(Beginning of Data shown)

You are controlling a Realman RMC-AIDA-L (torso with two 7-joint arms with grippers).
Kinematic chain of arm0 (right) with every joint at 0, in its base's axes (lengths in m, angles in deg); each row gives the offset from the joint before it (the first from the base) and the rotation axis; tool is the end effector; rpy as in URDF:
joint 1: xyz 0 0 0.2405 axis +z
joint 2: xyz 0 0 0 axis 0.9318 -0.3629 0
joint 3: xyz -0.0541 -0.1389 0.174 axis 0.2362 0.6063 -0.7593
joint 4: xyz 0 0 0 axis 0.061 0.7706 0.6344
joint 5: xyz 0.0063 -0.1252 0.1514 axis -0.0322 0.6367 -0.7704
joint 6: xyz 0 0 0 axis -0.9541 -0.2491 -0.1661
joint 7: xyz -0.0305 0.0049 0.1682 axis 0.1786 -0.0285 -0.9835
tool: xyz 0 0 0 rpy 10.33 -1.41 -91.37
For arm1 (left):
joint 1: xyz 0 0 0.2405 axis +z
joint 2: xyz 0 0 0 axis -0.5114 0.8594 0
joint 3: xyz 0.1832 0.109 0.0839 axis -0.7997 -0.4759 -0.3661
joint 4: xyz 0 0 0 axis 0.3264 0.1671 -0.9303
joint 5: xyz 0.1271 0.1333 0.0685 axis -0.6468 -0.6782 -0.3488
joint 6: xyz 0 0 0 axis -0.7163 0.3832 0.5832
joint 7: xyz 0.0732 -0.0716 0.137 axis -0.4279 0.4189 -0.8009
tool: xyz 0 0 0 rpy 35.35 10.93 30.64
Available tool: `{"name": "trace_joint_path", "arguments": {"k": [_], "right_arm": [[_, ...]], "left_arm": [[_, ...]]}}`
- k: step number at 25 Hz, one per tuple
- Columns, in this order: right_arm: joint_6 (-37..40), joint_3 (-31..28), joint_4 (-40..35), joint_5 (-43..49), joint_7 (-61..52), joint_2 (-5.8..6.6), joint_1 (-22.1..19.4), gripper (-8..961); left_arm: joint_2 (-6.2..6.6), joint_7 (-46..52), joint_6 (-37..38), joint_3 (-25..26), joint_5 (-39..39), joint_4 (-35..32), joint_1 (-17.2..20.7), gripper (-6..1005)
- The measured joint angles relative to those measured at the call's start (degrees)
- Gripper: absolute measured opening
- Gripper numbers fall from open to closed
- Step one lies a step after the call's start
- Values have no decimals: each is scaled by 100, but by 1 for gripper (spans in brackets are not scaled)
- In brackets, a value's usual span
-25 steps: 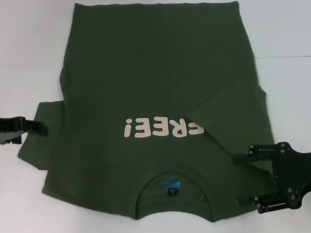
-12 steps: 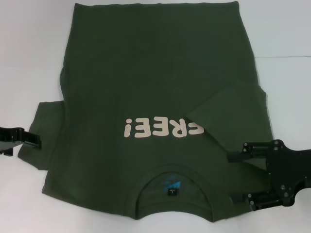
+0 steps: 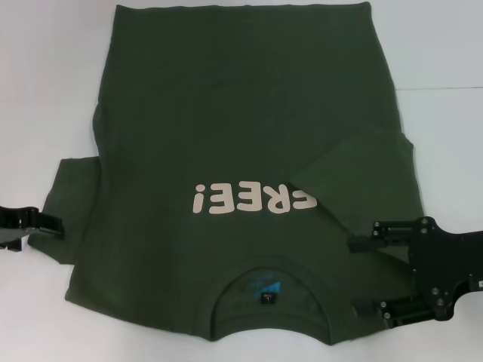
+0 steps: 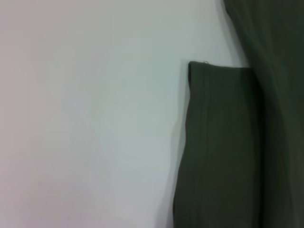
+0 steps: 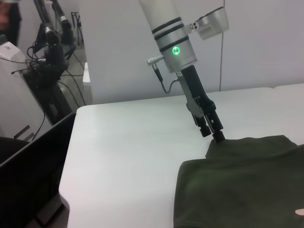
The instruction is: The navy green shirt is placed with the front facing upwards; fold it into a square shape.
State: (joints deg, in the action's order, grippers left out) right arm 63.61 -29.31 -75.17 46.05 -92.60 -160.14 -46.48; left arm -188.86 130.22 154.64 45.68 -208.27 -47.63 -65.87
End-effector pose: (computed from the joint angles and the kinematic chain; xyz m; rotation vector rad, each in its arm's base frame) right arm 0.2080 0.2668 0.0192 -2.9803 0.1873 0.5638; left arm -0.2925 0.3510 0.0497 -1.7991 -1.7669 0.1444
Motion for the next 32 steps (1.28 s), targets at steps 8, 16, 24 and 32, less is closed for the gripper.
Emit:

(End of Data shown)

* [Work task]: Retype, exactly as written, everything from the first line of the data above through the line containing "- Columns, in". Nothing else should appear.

* [Expected answer]:
You are controlling a Realman RMC-AIDA-L (torso with two 7-joint arms with grippers).
Kinematic chain of arm0 (right) with every joint at 0, in its base's axes (lengths in m, angles in deg); each row gives the offset from the joint before it (the first from the base) and the rotation axis; tool is the end effector; rpy as in URDF:
joint 1: xyz 0 0 0.2405 axis +z
joint 2: xyz 0 0 0 axis 0.9318 -0.3629 0
joint 3: xyz -0.0541 -0.1389 0.174 axis 0.2362 0.6063 -0.7593
joint 4: xyz 0 0 0 axis 0.061 0.7706 0.6344
joint 5: xyz 0.0063 -0.1252 0.1514 axis -0.0322 0.6367 -0.7704
joint 6: xyz 0 0 0 axis -0.9541 -0.2491 -0.1661
joint 7: xyz -0.0305 0.0049 0.1682 axis 0.1786 -0.0285 -0.9835
tool: xyz 0 0 0 rpy 10.33 -1.41 -91.37
For arm1 (left):
joint 1: xyz 0 0 0.2405 axis +z
joint 2: xyz 0 0 0 axis -0.5114 0.8594 0
joint 3: xyz 0.1832 0.109 0.0839 axis -0.7997 -0.4759 -0.3661
joint 4: xyz 0 0 0 axis 0.3264 0.1671 -0.9303
joint 5: xyz 0.1271 0.1333 0.0685 axis -0.6468 -0.6782 -0.3488
joint 6: xyz 0 0 0 axis -0.7163 0.3832 0.5832
joint 7: xyz 0.0732 -0.0716 0.137 axis -0.4279 0.4189 -0.8009
tool: xyz 0 0 0 rpy 35.35 10.93 30.64
Available tool: `{"name": "trace_joint_path", "arguments": {"k": [_], "right_arm": [[_, ...]], "left_arm": [[_, ...]]}}`
- k: step number at 25 Hz, one per tuple
- Columns, in this order: right_arm: joint_6 (-37..40), joint_3 (-31..28), joint_4 (-40..35), joint_5 (-43..49), joint_7 (-61..52), joint_2 (-5.8..6.6), joint_1 (-22.1..19.4), gripper (-8..961); left_arm: joint_2 (-6.2..6.6), joint_7 (-46..52), joint_6 (-37..38), joint_3 (-25..26), joint_5 (-39..39), joint_4 (-35..32), joint_1 (-17.2..20.7), gripper (-6..1005)

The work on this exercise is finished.